Simplicial Approximation of Deforming 3D Spaces for Visualizing Fusion Plasma Simulation Data

Abstract: We introduce a fast and invertible approximation for data simulated as 2D planar meshes with connectivities along the poloidal dimension in deforming 3D toroidal (donut-like) spaces generated by fusion simulations. In fusion simulations, scientific variables (e.g., density and temperature) are interpolated following a complex magnetic-field-line-following scheme in the toroidal space represented by a cylindrical coordinate system. This deformation in 3D space poses challenges for visualization tasks such as volume rendering and isosurfacing. To address these challenges, we propose a novel paradigm for visualizing and analyzing such data based on a newly developed algorithm for constructing a 3D simplicial mesh within the deforming 3D space.
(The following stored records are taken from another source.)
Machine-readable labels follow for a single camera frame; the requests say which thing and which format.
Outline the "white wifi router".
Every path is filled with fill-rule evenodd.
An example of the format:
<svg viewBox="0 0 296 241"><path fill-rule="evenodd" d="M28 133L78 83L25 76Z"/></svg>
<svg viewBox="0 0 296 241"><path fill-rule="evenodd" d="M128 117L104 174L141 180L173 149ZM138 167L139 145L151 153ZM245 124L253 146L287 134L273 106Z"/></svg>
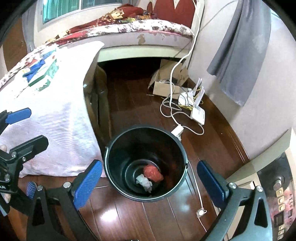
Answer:
<svg viewBox="0 0 296 241"><path fill-rule="evenodd" d="M199 78L193 88L181 87L182 91L178 97L178 106L188 110L193 108L198 109L202 104L202 98L205 94L204 87L202 85L203 79Z"/></svg>

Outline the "floral bed mattress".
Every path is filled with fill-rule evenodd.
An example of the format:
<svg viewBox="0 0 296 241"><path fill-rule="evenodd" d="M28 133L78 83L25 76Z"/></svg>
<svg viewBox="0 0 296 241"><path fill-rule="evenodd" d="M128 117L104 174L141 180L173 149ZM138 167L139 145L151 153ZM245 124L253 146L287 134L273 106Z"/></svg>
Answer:
<svg viewBox="0 0 296 241"><path fill-rule="evenodd" d="M41 57L51 45L66 47L71 44L100 41L104 44L98 62L137 57L183 57L194 38L192 30L184 25L165 20L141 20L88 28L40 45L21 59L1 78L4 87L21 69Z"/></svg>

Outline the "brown cardboard box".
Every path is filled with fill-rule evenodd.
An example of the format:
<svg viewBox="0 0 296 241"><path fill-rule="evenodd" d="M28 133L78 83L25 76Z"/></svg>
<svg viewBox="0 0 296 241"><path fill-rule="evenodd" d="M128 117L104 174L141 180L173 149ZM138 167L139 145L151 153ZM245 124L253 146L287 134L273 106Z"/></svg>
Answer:
<svg viewBox="0 0 296 241"><path fill-rule="evenodd" d="M173 67L177 64L176 61L162 59L160 68L153 74L148 90L151 90L153 95L168 97L170 94L170 79L173 93L173 99L178 99L182 91L181 87L189 78L187 67L180 63L171 74Z"/></svg>

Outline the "pink cloth covered table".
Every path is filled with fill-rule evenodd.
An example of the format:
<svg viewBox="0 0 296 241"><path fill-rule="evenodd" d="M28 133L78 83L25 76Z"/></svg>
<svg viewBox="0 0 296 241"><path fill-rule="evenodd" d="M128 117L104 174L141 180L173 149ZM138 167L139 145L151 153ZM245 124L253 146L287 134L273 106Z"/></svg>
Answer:
<svg viewBox="0 0 296 241"><path fill-rule="evenodd" d="M58 70L50 81L29 86L17 74L1 89L1 110L30 108L26 120L9 125L1 134L8 149L39 135L47 149L26 162L20 177L27 175L76 176L102 158L86 108L83 83L93 77L101 41L73 43L57 50Z"/></svg>

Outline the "white modem box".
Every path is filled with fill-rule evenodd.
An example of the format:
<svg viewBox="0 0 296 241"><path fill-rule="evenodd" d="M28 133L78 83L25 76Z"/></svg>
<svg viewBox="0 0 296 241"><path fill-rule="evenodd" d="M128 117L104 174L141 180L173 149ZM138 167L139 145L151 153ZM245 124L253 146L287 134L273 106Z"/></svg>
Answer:
<svg viewBox="0 0 296 241"><path fill-rule="evenodd" d="M190 118L203 126L205 124L205 111L199 106L192 108Z"/></svg>

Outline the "white power strip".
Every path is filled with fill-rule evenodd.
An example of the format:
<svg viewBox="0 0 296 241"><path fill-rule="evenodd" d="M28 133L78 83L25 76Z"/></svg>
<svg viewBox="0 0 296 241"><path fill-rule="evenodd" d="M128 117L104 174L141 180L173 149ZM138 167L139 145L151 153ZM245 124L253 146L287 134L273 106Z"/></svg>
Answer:
<svg viewBox="0 0 296 241"><path fill-rule="evenodd" d="M178 138L181 141L181 135L184 131L184 127L182 125L177 125L172 131L171 134Z"/></svg>

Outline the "black trash bucket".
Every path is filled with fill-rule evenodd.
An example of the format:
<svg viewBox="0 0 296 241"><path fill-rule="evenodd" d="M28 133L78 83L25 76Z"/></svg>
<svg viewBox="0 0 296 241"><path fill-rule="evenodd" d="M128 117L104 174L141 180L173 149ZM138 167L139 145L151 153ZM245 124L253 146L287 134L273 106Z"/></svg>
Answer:
<svg viewBox="0 0 296 241"><path fill-rule="evenodd" d="M136 178L152 165L163 180L152 181L148 191ZM156 202L173 195L184 183L188 158L180 140L155 126L132 126L106 146L104 169L111 185L121 195L138 202Z"/></svg>

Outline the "grey hanging cloth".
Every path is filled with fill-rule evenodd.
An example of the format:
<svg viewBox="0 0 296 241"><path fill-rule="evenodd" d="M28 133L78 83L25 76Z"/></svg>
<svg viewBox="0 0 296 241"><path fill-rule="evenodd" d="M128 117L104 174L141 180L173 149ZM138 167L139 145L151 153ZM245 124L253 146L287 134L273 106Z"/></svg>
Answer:
<svg viewBox="0 0 296 241"><path fill-rule="evenodd" d="M263 1L239 1L207 72L239 106L247 102L266 56L271 12Z"/></svg>

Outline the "white crumpled tissue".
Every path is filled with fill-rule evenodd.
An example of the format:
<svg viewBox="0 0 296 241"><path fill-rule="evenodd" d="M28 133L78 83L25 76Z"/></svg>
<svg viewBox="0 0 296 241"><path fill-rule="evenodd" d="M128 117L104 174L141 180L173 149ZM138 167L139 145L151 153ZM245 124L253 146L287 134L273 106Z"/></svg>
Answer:
<svg viewBox="0 0 296 241"><path fill-rule="evenodd" d="M148 178L146 178L144 174L140 174L139 176L136 177L136 184L141 185L146 192L151 193L152 182L148 180Z"/></svg>

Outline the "red heart headboard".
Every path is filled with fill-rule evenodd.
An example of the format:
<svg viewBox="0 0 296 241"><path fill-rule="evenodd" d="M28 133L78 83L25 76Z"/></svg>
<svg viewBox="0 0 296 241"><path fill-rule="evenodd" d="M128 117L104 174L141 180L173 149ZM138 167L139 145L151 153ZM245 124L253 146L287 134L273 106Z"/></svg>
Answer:
<svg viewBox="0 0 296 241"><path fill-rule="evenodd" d="M158 19L166 20L186 27L191 27L197 3L190 0L157 0L145 4L146 10L153 13Z"/></svg>

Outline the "red patterned blanket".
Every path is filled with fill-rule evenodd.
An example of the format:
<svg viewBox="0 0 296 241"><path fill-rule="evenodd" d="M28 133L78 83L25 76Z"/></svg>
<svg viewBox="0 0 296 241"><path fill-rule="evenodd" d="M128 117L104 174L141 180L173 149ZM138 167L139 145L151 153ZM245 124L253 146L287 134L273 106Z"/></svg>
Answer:
<svg viewBox="0 0 296 241"><path fill-rule="evenodd" d="M126 24L134 21L149 19L157 19L157 16L155 13L153 13L153 11L148 11L139 7L135 7L131 4L123 4L96 20L70 28L66 31L66 34L70 35L87 28L113 24Z"/></svg>

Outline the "red crumpled trash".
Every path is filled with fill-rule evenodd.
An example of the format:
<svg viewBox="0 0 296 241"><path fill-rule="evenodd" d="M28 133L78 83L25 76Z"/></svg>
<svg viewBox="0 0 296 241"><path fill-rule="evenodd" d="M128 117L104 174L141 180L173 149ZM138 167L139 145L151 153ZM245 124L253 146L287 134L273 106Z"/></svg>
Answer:
<svg viewBox="0 0 296 241"><path fill-rule="evenodd" d="M144 176L154 182L160 182L164 179L158 168L154 165L144 167Z"/></svg>

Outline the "blue sock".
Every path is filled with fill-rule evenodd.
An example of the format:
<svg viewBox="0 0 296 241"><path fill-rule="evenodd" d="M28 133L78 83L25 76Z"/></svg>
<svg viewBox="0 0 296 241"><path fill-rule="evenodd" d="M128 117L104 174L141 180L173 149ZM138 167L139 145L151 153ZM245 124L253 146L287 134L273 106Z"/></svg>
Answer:
<svg viewBox="0 0 296 241"><path fill-rule="evenodd" d="M51 56L56 50L49 51L48 53L45 53L42 57L41 60L39 60L36 64L30 67L29 72L23 74L23 77L27 79L27 82L29 83L33 76L37 73L37 71L45 64L45 60Z"/></svg>

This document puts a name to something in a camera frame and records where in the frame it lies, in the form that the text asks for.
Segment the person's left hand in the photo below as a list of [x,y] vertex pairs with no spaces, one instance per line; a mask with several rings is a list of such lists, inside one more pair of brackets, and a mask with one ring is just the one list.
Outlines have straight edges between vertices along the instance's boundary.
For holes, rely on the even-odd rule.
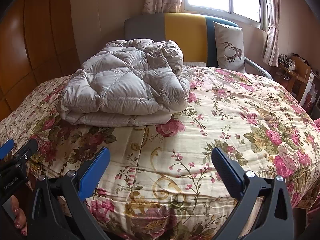
[[27,236],[28,234],[28,223],[24,211],[20,208],[18,199],[12,195],[10,197],[10,208],[15,216],[14,226],[20,230],[21,235]]
Our algorithm introduces no new nodes and operates with reduced time complexity, generating a mesh that connects the 2D meshes using tetrahedra while adhering to the constraints on node connectivities imposed by the magnetic field-line scheme. In the algorithm, we first divide the space into smaller partitions to reduce complexity based on the input geometries and constraints on connectivities. Then we independently search for a feasible tetrahedralization of each partition taking nonconvexity into consideration. We demonstrate use cases of our method for visualizing XGC simulation data on ITER and W7-X.